Go: Gin Returns Misleading Response When JSON Fails

There’s a thing with Go where a float containing special values such as NaN, +Inf or -Inf will fail to serialize, as is documented in several GitHub issues (e.g. this one and this other one). We can see this easily as follows.

First, create a module:

go mod init main

Then, try serialising a special float value:

package main

import (
	"encoding/json"
	"fmt"
	"math"
)

func main() {
	if _, err := json.Marshal(math.NaN()); err != nil {
		fmt.Println(err)
	}
}

The output then shows:

json: unsupported value: NaN

Okay, so the serialiser doesn’t play well with special float values. Now, let’s talk about what happens when you do this in the Gin Web Framework.

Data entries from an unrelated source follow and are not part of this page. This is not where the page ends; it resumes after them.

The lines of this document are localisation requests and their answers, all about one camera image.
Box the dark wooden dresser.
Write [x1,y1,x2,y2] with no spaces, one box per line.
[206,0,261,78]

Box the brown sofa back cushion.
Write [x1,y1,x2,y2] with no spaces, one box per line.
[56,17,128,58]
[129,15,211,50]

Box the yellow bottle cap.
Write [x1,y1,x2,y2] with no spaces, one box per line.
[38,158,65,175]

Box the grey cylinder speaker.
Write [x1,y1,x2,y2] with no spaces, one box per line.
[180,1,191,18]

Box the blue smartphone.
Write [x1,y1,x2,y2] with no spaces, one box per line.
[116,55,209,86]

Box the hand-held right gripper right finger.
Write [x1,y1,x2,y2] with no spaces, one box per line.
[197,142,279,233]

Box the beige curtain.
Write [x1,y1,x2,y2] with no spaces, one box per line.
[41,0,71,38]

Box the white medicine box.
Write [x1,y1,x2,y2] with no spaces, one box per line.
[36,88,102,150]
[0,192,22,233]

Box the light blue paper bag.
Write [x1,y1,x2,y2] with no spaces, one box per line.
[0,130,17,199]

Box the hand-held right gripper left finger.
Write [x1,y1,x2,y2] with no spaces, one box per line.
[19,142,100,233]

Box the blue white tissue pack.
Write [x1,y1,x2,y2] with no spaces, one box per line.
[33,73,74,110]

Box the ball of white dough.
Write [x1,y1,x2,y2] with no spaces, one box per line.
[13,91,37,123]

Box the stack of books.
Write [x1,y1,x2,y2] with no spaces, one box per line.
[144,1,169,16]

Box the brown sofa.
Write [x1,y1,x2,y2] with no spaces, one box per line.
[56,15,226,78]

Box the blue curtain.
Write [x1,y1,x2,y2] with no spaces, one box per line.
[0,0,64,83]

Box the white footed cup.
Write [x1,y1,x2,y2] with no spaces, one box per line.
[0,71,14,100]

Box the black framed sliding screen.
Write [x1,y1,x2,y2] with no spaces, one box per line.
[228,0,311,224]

We’ll get right to the point if we copy Gin’s “Getting Started” sample:

package main

import (
  "net/http"

  "github.com/gin-gonic/gin"
)

func main() {
  r := gin.Default()
  r.GET("/ping", func(c *gin.Context) {
    c.JSON(http.StatusOK, gin.H{
      "message": "pong",
    })
  })
  r.Run() // listen and serve on 0.0.0.0:8080 (for windows "localhost:8080")
}

Then, we tweak the struct to contain a special float value:

package main

import (
	"math"
	"net/http"

	"github.com/gin-gonic/gin"
)

func main() {
  r := gin.Default()
  r.GET("/ping", func(c *gin.Context) {
    c.JSON(http.StatusOK, gin.H{
      "message": math.Inf(1),
    })
  })
  r.Run() // listen and serve on 0.0.0.0:8080 (for windows "localhost:8080")
}

After running a go mod tidy (or the go get command per Gin’s setup instructions) to retrieve the Gin dependency, we can run the program. This results in some pretty odd behaviour:

There’s an error in the output, but Gin returns a 200 response with no data in it.

By hitting the http://localhost:8080/ping endpoint (e.g. in a web browser), we get back a 200 OK response, with Content-Length: 0 and an empty body. Gin’s output clearly shows an error:

Error #01: json: unsupported value: +Inf

The same behaviour occurs with any JSON that can’t be parsed, not just floats. For instance, we could also put a function value into the JSON and Gin will half-fail the same way:

		c.JSON(http.StatusOK, gin.H{
			"message": func() {},
		})

It’s pretty misleading for the API to return a 200 OK as if everything’s fine, but with no data. We had this problem at my work, earlier this week, and in that case we didn’t even get the error in the output, so it was a tricky data issue to troubleshoot. It would be a lot better if Gin returned a response with an appropriate status code and body so that the API’s client could at least get an idea of what went wrong.